Saturday, July 19, 2014

CantoMundo: Voicing the Dreams of Art and Science

"Literature and art give us the dreams that science makes a reality." I found this written on a strip of index card in my childhood desk at my mother's home, my childhood home. I don't know if I thought up this pearl or if I copied it from someone. I think it's mine but it's certainly not an original thought. Renaissance women and men across the centuries have believed and manifested similar ideas. Last weekend I was in Austin, TX for one such gathering of writers, artists, and visionaries: the CantoMundo workshop for Latin@ poets and poetry. As a Portuguese-American, my status in relation to “Latinidade” is somewhat controversial, unresolved, but they took me in, and the kindred spirits I found among the CantoMundistas made me feel like I did indeed belong.

CantoMundo is a three-day-long program of discussion, panels, workshops, readings and informal gatherings whose axis is attracting a community of and radiating outward the voices of Latin@ poetics so that they are recognized as a phenomenon in themselves and as a part of poetry in general. These voices are like nebulae, “not just the starting points of stellar evolution. Ironically, they can also be the end points.”

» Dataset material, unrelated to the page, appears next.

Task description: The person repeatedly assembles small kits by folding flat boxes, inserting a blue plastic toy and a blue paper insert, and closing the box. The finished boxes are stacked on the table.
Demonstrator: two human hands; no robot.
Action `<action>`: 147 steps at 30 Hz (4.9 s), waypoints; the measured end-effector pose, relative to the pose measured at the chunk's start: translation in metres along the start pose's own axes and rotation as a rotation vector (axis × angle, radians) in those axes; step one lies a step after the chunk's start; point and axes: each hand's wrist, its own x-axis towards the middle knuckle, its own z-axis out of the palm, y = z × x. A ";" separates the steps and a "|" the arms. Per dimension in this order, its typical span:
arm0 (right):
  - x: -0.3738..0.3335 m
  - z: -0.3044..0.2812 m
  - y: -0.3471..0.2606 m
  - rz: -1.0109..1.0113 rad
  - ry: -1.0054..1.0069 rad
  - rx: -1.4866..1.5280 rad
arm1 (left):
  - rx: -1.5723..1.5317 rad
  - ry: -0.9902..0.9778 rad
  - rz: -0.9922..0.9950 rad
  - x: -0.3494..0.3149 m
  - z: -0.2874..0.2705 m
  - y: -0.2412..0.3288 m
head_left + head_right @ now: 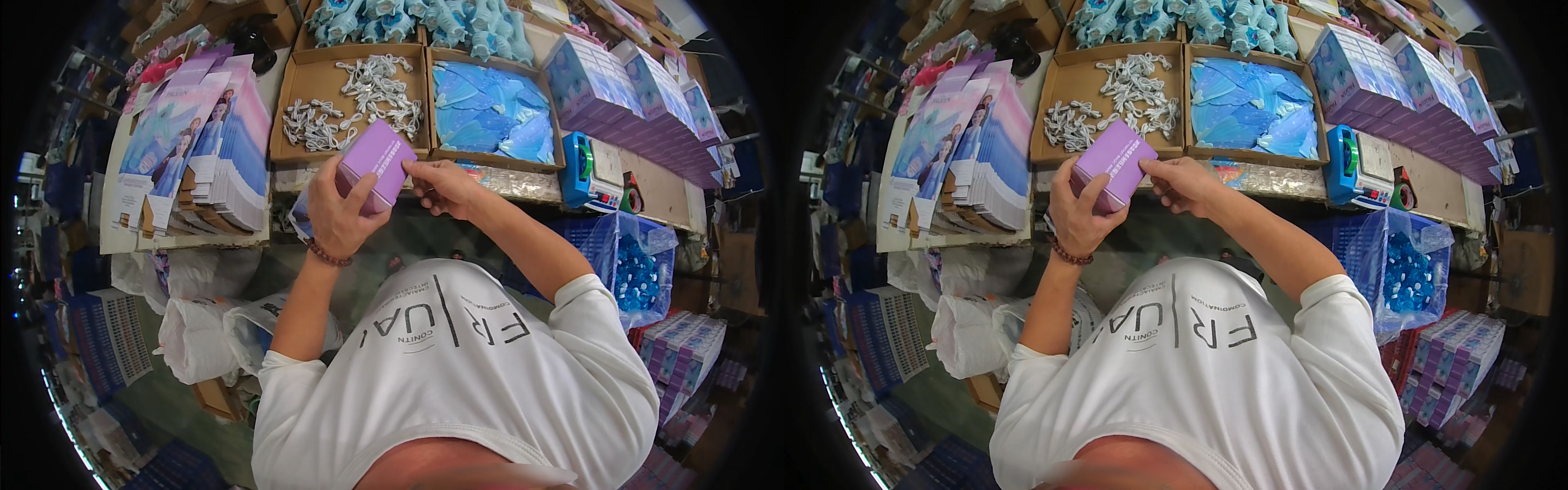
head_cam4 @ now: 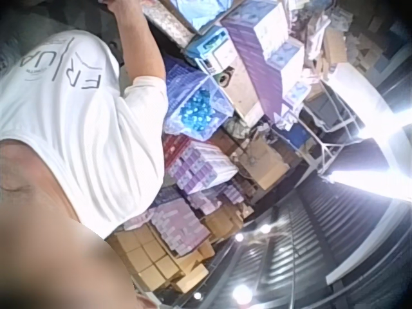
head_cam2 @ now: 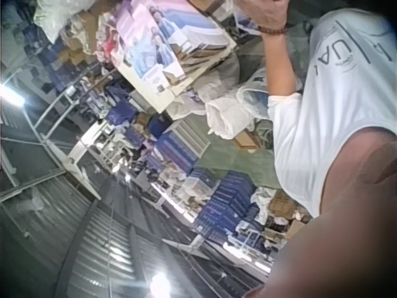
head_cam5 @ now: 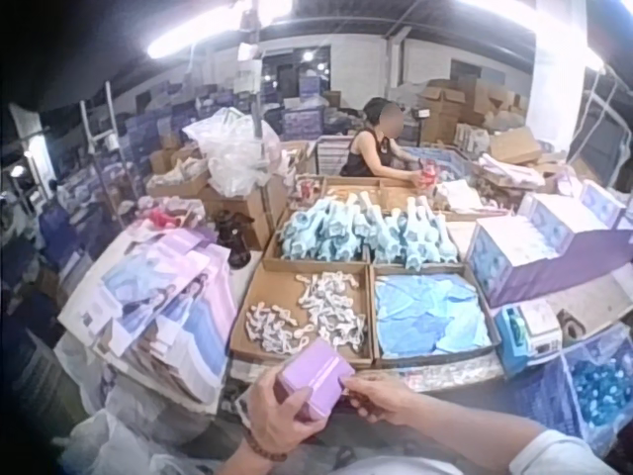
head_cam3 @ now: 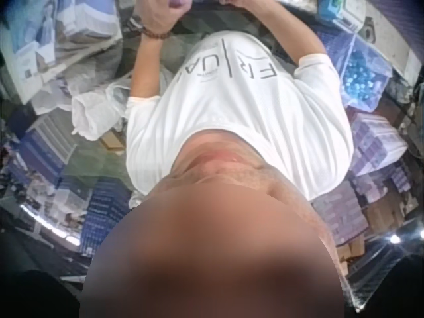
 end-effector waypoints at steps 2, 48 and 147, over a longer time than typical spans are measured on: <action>-0.004 -0.002 -0.004 -0.080 0.108 -0.241 | 0.012 -0.012 -0.040 -0.002 0.001 0.002; 0.022 -0.101 -0.127 -0.890 -0.030 -1.368 | 0.129 0.020 -0.234 0.090 0.033 -0.048; -0.074 -0.656 0.499 0.061 1.439 0.358 | -0.433 -0.670 0.015 0.131 0.217 0.205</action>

And these voices are not simply revisiting and re-creating identity politics through their poetics: they are going fearlessly where, well, others may have gone before, but perhaps not quite with the same sabor and sabedoria/sabidurĂ­a. One panel in particular, “Drowning in Information: Researching for Poetry” highlighted various projects that CantoMundo poets are tackling, beyond the expected comida/cultura/familia poems. As the incomparable Lorna Dee Cervantes, one of this year’s faculty, noted, “Intuition is not precise enough. Spirit comes, magic happens” —but you need to do your research.

And Canto Mundo poets are doing research and writing work, on projects ranging from astrophysics—Carl Marcum’s “Horsehead Nebula,” from his new collection A Camera Obscura—to history, feminism and forensics—Amy Sayre-Baptista’s lyrical play The Widows of Whitechapel, in which she gives voice to Jack the Ripper’s victims—to nuclear bombing for “peaceful purposes” —Eduardo Gabrieloff’s new book, an examination of Project Plowshare, an initiative launched in 1961, and never officially terminated, to use bombs to do things like create an artificial harbor in Northern Alaska.

These poets and others are not just imparting dreams that science will make real. They are taking the strands of science and weaving the dream of art.

2 comments:

Unknown said...

This is beautifully written Paula, Wonderful. Thoughtful.

I'm a fan.
Sarah Stengle

Unknown said...

Thank you for this, Paula. It is a perfect start to my Sunday and a welcomed break from reading world news. Inspiration is how I want my days to start from now on!